At first sight, audiovisual chat seems to come close to face-to-face interaction among romantic partners. It makes possible effective emotional communication which critically depends on gestures and facial expressions as well as vocal information (Burgoon & Hoobler, 2002). Moreover, audiovisual chat allows for a sharing of each other’s everyday life to a degree that hasn’t been possible in online communication before. Given the richness of the medium and the consequential degree of immediacy it creates, audiovisual chat appears to be superior to all other forms of online communication. Still, there are some definite limitations to it that should not be overlooked.

First, lovers can look at each other via the webcam. Yet, they cannot do so at the same time. To give your partner the impression of looking him or her directly in the eyes, you have to turn your head from the screen and look into the black hole of the webcam. He or she has to do the same to give you the impression of looking at you. In short, that means your eyes can never meet. This is problematic as a great deal of information in interpersonal communication is gathered from the gaze (Burgoon & Hoobler, 2002). Secondly, it should not be forgotten that audiovisual chat doesn’t render all nonverbal information available. The concentration on the visual sense as the dominant sense in western culture might distract us from the fact that people online still can’t touch each other. They cannot use physical proximity as a means of communication. This might be the point where the difference between face-to-face and online communication is – literally - most tangible to lovers.

As pointed out in this chapter, audiovisual chat in some ways resembles face-to-face interaction and can not compete with it in others. Lastly, I now want to mention how the technology in a certain sense exceeds face-to-face communication.

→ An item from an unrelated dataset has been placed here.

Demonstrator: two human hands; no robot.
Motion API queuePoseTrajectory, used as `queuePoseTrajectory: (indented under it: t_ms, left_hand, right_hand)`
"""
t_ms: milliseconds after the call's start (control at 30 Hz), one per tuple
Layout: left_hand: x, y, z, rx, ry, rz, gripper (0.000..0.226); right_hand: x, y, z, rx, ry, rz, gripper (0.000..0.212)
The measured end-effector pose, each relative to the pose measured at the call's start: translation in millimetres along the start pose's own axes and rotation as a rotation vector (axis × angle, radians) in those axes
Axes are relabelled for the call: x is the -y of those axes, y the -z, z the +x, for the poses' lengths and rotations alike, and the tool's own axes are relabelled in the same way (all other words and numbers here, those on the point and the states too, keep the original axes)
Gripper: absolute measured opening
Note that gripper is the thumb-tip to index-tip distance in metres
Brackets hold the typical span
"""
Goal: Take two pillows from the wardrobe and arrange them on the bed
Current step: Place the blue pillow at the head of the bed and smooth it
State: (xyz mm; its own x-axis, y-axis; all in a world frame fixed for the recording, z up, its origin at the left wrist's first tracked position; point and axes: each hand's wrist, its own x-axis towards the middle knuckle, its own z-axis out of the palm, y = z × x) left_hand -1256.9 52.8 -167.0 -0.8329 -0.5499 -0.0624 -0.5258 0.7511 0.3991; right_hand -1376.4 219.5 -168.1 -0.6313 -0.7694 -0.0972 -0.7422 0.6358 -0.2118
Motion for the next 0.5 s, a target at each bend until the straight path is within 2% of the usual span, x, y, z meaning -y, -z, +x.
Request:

Skype provides the user with the possibility to see him or herself while talking to the other person. In a small window located in the bottom left corner of the video streaming window, the user sees the exact same image that his or her partner sees. This is an instrument of surveillance and control of one’s own behaviour not available in face-to-face interactions. Maybe this feature of the audiovisual chat is an answer to studies on video technology and picturephones as a means for interpersonal communication. These studies tried to explain the lack of enthusiasm that for a long time characterized people’s attitude towards these technologies. Put simply, researchers found that people in general enjoy to watch others but don’t like to be watched (Kaigo, 2005).

This feeling of uneasiness and vulnerability is mitigated by the self-monitoring window in audiovisual chat. The richness of verbal and nonverbal cues that always goes hand in hand with a trade-off in control of one’s behaviour is corrupted by a new instrument of control. As lovers watch each other and themselves online, the self-monitoring window allows them to manage the impression they make. The power of nonverbal signals, which partly lies in their ability to convey non-intended and therefore authentic messages, is contained. The crafting and editing of messages possible in text-based communication is thereby reintroduced in an audiovisual medium. The chance for increased spontaneity and immediacy is diminished.

3. Indirect Communication through Presence Information: Status Button Politics

More than ever, communication technologies today allow us to manage our contacts with other human beings in a way that is most preferable and useful to us. In contrast to earlier times, when one just did not answer the phone or return a letter, strategies to avoid or manage social contacts are more differentiated today. These strategies are built into the design of our technologies, enabling us to avoid or be in touch with certain people at certain times. For example, the displays of our cell phones show us who is calling. As opposed to the past decades, if we don’t answer the phone today, we know exactly who we don’t want to talk to. Pretending not to be available – for whatever reason - has never been as easy as it is today. We let our cell phone, traditonal phone or e-mail account automatically answer incoming messages that we cannot or do not want to take.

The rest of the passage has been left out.